Are there ways of more flexibly updating the values of the selection variables that I’m not aware of? Or is there an alternative solution?
Thanks,
Lindsey.

Hi Lindsey,

At present, the “values” parameter of a selection variable can include range expressions with variable bounds. This lets you write things like

values = 0:count

where count is a variable. However, the parameter is evaluated when the experiment loads, and the set of selectable values can’t be changed after that. This means that, as you’ve noted, loading a variable set won’t have any effect on selection variables.

It doesn’t have to be that way, though. Perhaps we could add a new parameter that, when set to true, would make reset_selection re-evaluate the set of values.
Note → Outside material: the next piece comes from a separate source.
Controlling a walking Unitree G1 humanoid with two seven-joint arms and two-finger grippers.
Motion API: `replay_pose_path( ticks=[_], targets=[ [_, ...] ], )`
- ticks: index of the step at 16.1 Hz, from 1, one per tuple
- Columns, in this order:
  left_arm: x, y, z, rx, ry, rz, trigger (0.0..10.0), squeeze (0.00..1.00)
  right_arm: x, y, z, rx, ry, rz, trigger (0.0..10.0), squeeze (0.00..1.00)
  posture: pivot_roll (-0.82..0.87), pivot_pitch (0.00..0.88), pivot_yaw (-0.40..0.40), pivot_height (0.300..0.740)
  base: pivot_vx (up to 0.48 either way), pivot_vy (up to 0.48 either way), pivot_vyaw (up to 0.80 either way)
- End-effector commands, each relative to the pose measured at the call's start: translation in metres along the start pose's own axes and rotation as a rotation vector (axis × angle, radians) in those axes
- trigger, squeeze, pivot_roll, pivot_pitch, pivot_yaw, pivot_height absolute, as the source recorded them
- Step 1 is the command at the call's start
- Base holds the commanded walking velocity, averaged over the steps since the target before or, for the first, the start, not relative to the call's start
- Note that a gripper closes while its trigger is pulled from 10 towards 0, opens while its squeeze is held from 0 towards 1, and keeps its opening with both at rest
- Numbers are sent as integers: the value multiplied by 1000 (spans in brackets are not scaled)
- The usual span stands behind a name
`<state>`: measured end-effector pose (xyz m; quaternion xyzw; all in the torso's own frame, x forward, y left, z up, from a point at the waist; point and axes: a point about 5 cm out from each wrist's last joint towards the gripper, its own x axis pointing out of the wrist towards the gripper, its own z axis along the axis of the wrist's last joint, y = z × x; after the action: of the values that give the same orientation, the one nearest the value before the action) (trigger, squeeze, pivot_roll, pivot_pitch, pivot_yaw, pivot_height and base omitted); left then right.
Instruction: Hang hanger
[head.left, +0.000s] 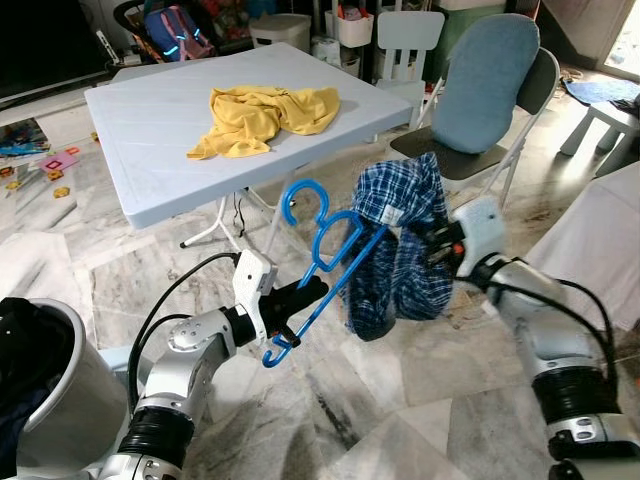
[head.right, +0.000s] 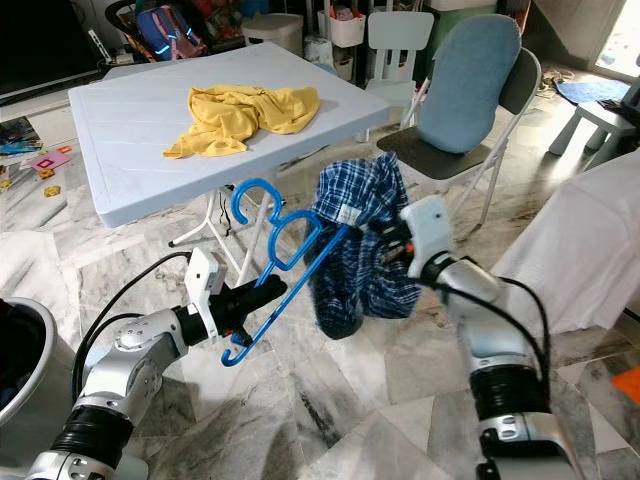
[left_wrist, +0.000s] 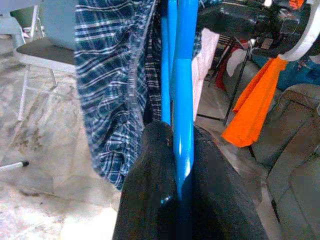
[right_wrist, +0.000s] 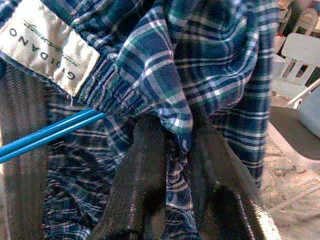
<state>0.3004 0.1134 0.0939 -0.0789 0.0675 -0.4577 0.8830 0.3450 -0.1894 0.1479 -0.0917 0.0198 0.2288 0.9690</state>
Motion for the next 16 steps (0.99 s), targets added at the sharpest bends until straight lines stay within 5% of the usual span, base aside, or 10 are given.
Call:
replay_pose_path(
  ticks=[1,6,9,14,16],
  targets=[
    [-1,4,7,35,-12,14,0,0,1,-8,15,41,-63,-32,0,0,-255,0,37,740,0,0,0],
    [-10,-6,-4,110,72,-45,0,0,8,-16,43,125,-193,-148,0,0,-249,0,38,740,0,0,0],
    [-29,-17,-14,160,157,-120,0,0,15,-20,64,131,-252,-247,0,0,-240,0,41,740,0,0,0],
    [-45,-22,-17,203,206,-123,0,0,15,-36,56,43,-185,-377,0,0,-226,0,29,740,0,0,0],
    [-49,-22,-15,231,215,-115,0,0,8,-49,46,-74,-103,-482,0,0,-226,0,29,740,0,0,0]
  ],
)
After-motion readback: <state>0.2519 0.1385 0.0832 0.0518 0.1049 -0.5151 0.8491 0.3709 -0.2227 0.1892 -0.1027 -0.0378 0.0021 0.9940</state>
That seems reasonable and not too difficult to implement.

As for an alternative solution, it should be pretty straightforward to implement a selection-variable-like mechanism using Python. If you can tell me exactly how you’d like it to work, I can code up an example for you.

Cheers,
Chris

Hi Chris,
Yes- I had the same thought that a python script could solve this problem pretty easily.
I’ll try to make that work and will bug you if I get stuck.
Lindsey.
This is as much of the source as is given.